だが後から考えると、何か腑に落ちない違和感があった。
具体的に何がおかしいのか、自分でも説明できないのだが。
高橋奈津美は柴田崇の疑念を知る由もなく、突然の電話に内心穏やかではなかった。
中村家へ行くのは急な決断だった。
帰路についてから、自分が「病気で寝込んでいる」はずの身であることを思い出した。
診察が終われば、心配性の兄が様子を見に来るに違いない。
部屋が空っぽだとばれたら、疑われるのは目に見えている。
仕方なく、苦し紛れの言い訳で兄に協力を求めたのだ。
幸い、兄は深く詮索せずに承諾してくれた。
だが今、中村家の件が片付いたばかりなのに兄から電話が来たことで、細かい質問をされるのではないかと不安になった。
万が一、答えに詰まったら……
そう思いながらも、高橋奈津美は平静を装って答えた。
「用事はもう済んだわ。どうかしたの、崇兄ちゃん?」
「済んだならいい。実はな」
柴田崇は笑みを浮かべた。
「今日、武兄ちゃんが帰ってくるんだ。お前も早く帰ってきてくれ。家族そろっての団欒だ」
高橋奈津美はまだ武兄ちゃん(一番上の兄)に会ったことがなく、その帰宅を心から楽しみにしていた。
「本当?武兄ちゃんが今日帰ってくるの?」
柴田崇は奈津美ちゃんの弾んだ声を聞き、さらに笑みを深めた。
「もちろんさ。俺が伝える情報に嘘があるか?実はお前が家に戻った日に、早速会いたがっていたんだが、最近会社が新規事業を展開していて、海外まで出張しなきゃならなかったから、ずっと延び延びになっていたんだ。で、飛行機を降りた途端に俺に連絡してきて、『会社で最後の仕上げを済ませたらすぐ家に帰るから、奈津美ちゃんに伝えておいてくれ』って。会い損ねるのが心配だってさ」
高橋奈津美はまだ武兄ちゃんと直接会ったことはなかったが、兄の言葉から武兄ちゃんの自分への気遣いを感じ取った。
顔に甘い笑みを浮かべ、明るく返事をした。
「じゃあ、私も早く帰って、一番に武兄ちゃんに会えるようにするわ」
「急がなくていいさ」柴田崇は時計を見ながら言った。
「彼もまだ会社の仕上げがあるから、帰ってくるまでには時間がかかるだろう。
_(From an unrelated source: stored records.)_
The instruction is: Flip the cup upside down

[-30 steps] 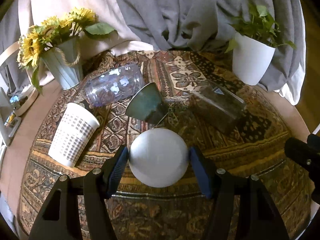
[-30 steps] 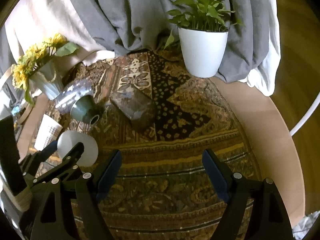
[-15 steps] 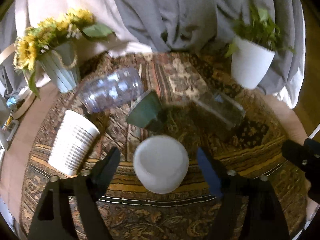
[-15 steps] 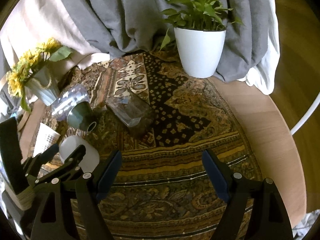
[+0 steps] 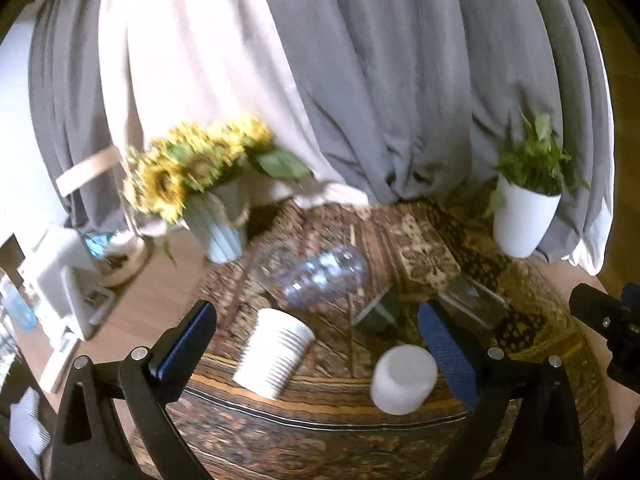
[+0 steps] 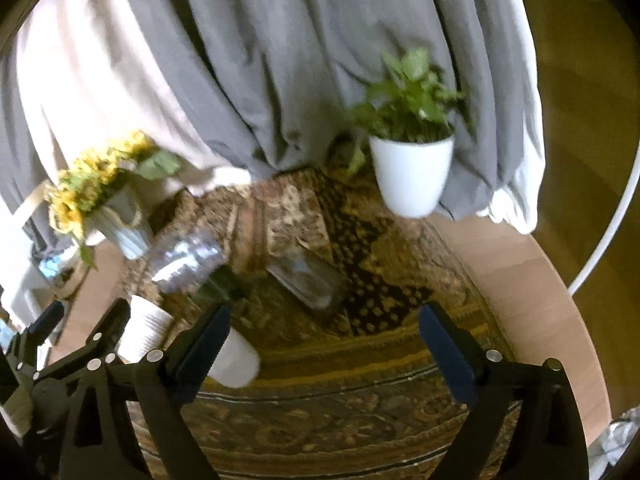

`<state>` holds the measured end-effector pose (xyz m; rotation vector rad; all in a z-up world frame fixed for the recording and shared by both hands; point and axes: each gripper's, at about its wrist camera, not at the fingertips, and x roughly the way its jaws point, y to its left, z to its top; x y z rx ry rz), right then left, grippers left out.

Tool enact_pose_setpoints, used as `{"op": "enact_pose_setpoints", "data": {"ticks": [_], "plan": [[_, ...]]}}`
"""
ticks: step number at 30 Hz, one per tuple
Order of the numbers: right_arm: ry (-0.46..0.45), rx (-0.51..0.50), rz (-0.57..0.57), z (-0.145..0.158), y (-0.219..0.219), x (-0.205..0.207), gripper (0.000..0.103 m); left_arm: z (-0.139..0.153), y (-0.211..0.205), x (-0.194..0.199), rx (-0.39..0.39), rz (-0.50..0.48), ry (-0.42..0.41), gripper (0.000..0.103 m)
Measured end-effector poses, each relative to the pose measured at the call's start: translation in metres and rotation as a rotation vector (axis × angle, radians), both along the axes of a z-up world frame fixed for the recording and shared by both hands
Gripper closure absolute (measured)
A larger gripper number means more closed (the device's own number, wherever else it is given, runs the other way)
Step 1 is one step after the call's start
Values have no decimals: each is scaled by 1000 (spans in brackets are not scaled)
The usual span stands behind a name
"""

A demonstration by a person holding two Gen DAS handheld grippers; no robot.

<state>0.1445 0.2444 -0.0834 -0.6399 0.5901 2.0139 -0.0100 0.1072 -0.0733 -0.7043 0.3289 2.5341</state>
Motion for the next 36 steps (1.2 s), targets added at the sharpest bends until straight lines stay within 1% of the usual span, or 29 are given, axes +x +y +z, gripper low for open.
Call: {"op": "enact_pose_setpoints", "data": {"ticks": [6, 8, 11, 14, 22, 27, 36], "plan": [[35, 54, 24, 27, -25, -12, 7, 26, -28, -1, 32, 24, 38, 0], [48, 68, 28, 34, -32, -15, 7, 34, -38, -3, 53, 34, 42, 0], [57, 80, 30, 41, -40, -18, 7, 44, -49, -4, 78, 40, 51, 0], [62, 95, 27, 49, -49, -23, 7, 52, -57, -3, 81, 37, 71, 0], [61, 126, 21, 60, -65, -29, 7, 63, -74, -5, 105, 34, 91, 0], [59, 149, 14, 64, -73, -34, 7, 66, -79, -6, 106, 27, 105, 0], [67, 179, -4, 70, -82, -39, 7, 76, -87, -5, 117, 12, 152, 0]]}}
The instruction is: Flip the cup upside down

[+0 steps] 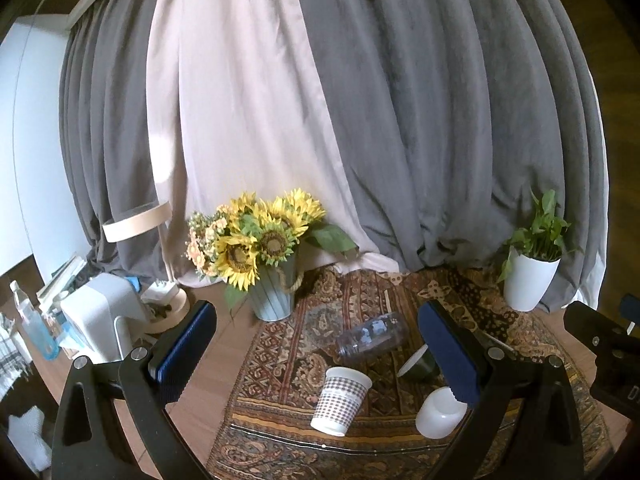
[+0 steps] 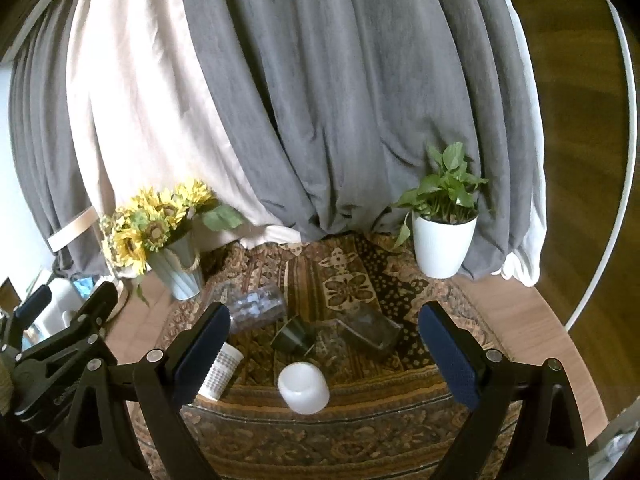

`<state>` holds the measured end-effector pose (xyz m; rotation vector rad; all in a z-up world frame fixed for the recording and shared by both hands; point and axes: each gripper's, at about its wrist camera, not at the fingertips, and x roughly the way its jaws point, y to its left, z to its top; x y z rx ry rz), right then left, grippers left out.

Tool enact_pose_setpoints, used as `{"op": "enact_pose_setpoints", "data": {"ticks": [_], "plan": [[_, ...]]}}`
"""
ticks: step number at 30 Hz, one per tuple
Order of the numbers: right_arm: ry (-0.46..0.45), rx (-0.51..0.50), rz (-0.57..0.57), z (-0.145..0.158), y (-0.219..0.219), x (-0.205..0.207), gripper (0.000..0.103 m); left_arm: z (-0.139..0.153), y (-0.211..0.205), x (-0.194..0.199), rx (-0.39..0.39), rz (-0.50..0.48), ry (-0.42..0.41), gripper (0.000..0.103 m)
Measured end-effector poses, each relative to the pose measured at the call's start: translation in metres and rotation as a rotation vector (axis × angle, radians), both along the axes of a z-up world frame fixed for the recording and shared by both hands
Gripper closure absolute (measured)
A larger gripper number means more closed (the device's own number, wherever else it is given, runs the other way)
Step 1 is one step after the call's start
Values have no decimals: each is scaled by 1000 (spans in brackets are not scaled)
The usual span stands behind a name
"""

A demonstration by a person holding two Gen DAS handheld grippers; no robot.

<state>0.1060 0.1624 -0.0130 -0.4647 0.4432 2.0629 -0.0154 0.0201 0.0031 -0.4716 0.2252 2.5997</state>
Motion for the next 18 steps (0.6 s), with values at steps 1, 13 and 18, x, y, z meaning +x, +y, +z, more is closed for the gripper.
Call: {"op": "enact_pose_setpoints", "data": {"ticks": [1, 13, 18], "plan": [[1, 4, -1, 1, -1, -1, 7, 1, -1, 0, 1, -2, 4, 0], [12, 45, -8, 9, -11, -9, 7, 8, -8, -4, 14, -14, 33, 0], [13, 51, -13, 10, -11, -12, 7, 9, -8, -3, 4, -9, 44, 0]]}}
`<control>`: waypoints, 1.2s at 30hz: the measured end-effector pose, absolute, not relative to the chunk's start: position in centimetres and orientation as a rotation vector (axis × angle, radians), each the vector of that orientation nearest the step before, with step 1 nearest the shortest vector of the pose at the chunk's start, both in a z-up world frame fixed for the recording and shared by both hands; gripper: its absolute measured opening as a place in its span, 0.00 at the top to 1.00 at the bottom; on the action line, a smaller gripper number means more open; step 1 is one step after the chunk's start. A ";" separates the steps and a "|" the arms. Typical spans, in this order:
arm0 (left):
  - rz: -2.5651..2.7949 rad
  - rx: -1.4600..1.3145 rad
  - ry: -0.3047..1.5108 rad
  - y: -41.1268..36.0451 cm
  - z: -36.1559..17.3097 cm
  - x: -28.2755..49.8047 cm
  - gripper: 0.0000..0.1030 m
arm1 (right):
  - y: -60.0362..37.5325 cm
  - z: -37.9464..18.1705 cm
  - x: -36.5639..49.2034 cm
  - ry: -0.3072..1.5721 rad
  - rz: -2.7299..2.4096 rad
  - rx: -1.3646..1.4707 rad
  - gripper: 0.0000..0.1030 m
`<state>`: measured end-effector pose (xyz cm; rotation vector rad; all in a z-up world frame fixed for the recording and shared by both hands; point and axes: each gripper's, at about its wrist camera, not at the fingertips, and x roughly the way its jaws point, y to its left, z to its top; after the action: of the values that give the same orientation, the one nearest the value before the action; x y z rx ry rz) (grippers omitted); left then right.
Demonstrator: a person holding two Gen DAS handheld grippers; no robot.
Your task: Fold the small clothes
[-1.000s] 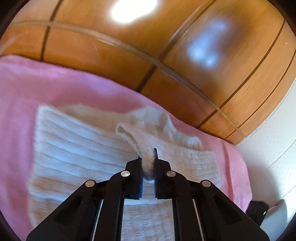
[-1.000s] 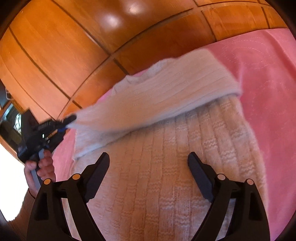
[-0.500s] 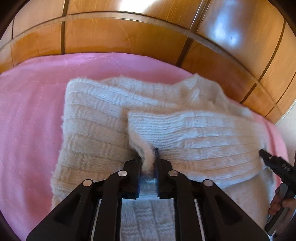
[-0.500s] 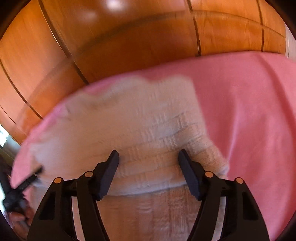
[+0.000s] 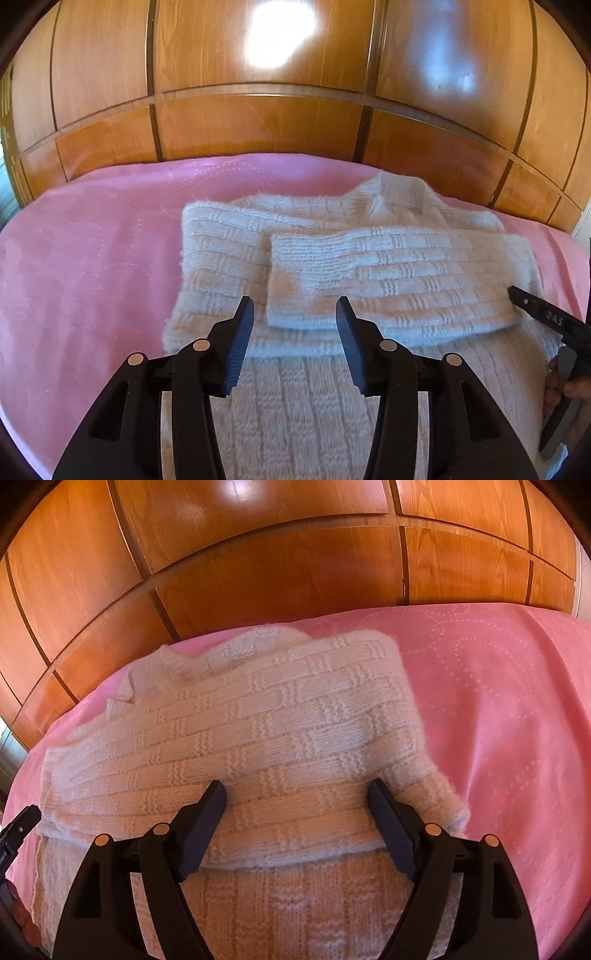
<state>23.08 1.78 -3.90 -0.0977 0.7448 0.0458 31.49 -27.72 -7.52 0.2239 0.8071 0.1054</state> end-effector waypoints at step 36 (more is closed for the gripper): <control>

夕食までに戻ってくれば間に合う」
高橋奈津美はすぐに承諾した。
「わかったわ」
電話を切り、携帯をバッグに戻そうとした瞬間、耳をつんざくような轟音が響いた。
「ドカーン!」
思わず音のした方向を見ると、前方の路上から黒煙が立ち上り、赤い炎の気配さえ見えた。
高橋奈津美は眉をひそめた。
(交通事故か)
すぐに車のドアを開け、煙の上がる方向へ駆け出した。
対向車線に着くと、ロールスロイスとメルセデスが激突し、両車のフロントが大きくへこんでいる惨状が目に入った。
(やはり事故だ)
眉の皺がさらに深くなった。
近づこうとした時、左側から人々のざわめきが聞こえてきた。
「もう通報した?救急車はいつ来るんだ?」
「すぐ来るって言ってたが、救急センターからここまで遠いから、まだ時間がかかりそうだ」
「どうしよう、この人出血がひどい。すぐ手当てしないと、命が危ない」
「可哀想に…こんなにハンサムで、ロールスロイスに乗ってるんだから、きっと相当な家柄なのに。もしものことがあったら、どれだけの女性が悲しむことか」
(出血多量で危険?)
高橋奈津美はその言葉を聞くと、すぐに駆け寄った。
のぞき込むと、血の海に倒れているのは端整な顔立ちの青年だった。
剣のように鋭い眉に星のような目――精悍な顔立ちだ。
血に染まっているが、身につけているのはオーダーメイドの高級スーツ。
手首には数千万円もするパテック・フィリップの時計。
(どうやら大物のようだが、正体はわからない)
だが、男の身分や容姿は今は関係ない。
今すべきはただ一つ――人命救助だ。
周りの人々がどんどん近寄ってくるのを見て、高橋奈津美は大声で呼びかけた。
「皆さん、離れてください!近づきすぎると、患者の呼吸が苦しくなります!」
その声に、人々はすぐに後退し、倒れた男の周りに空間を作った。